Plan To Make Silicon Valley Its Own State Gets Green Light To Collect Votes

Back when we first found out about investor Tim Draper’s plan to break California into six different states (including one for Silicon Valley), we weren’t sure how far the unorthodox plan would go.

But, just this week, Draper got the green light from the state to go ahead and collect signatures to put his plan on the California ballot.

To be sure, he’ll still need to gather about 800,000 signatures to put it before the voters; and, even if it were successful at the ballot box, it could face opposition from federal authorities.

Without a groundswell of support, Draper will have to pay an army of signature gatherers to stand outside grocery-store parking lots and bus stations to wrangle residents for their approval.
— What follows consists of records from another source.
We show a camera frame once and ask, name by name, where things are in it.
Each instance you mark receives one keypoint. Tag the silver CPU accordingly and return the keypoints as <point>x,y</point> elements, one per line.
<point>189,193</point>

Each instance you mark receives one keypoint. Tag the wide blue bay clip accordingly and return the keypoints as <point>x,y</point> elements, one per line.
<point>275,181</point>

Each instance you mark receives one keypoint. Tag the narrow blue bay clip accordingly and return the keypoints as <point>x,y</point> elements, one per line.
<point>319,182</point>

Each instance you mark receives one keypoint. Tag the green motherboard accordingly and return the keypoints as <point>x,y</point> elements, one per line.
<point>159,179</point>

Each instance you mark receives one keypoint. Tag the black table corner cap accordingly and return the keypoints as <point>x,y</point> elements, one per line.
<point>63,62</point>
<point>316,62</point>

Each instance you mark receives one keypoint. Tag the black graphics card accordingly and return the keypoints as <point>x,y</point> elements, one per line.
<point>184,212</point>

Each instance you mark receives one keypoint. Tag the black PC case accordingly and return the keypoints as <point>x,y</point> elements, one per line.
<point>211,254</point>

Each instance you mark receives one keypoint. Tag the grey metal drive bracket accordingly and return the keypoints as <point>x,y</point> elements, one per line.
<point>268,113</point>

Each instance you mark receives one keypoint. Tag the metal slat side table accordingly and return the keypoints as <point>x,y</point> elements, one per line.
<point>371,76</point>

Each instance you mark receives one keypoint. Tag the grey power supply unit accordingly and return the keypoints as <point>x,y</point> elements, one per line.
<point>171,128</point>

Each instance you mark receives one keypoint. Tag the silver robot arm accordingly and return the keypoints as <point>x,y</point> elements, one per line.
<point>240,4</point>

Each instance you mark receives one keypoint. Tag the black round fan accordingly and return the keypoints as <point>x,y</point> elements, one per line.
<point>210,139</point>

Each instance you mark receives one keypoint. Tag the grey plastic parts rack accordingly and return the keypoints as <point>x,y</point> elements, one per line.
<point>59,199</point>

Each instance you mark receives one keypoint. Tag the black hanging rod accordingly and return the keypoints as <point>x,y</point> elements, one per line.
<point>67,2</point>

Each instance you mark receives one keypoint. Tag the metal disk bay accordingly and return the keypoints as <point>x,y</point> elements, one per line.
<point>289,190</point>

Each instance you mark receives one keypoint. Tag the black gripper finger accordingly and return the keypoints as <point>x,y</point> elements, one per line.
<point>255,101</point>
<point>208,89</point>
Such campaigns can pay $3 a signature or more to signature gatherers (a.k.a. the folks that sit outside grocery stores with a clipboard), but Draper told me that he’s willing to put money into a campaign to see this project through.

Earlier this year, the state of California put out an official analysis of what would happen to California if Silicon Valley became its own state. Given the Valley’s high concentration of wealth, a lot of funding for schools and social services would be stripped away from the less financially successful parts of the state if it somehow succeeded.

But Draper says that California has become too unwieldy in its current form and needs to be decentralized. Specifically, the proposed six new states are Silicon Valley, West California, Jefferson, South California, Central California and North California.

It’s still a long shot, but Draper seems to have made it through the first hoop.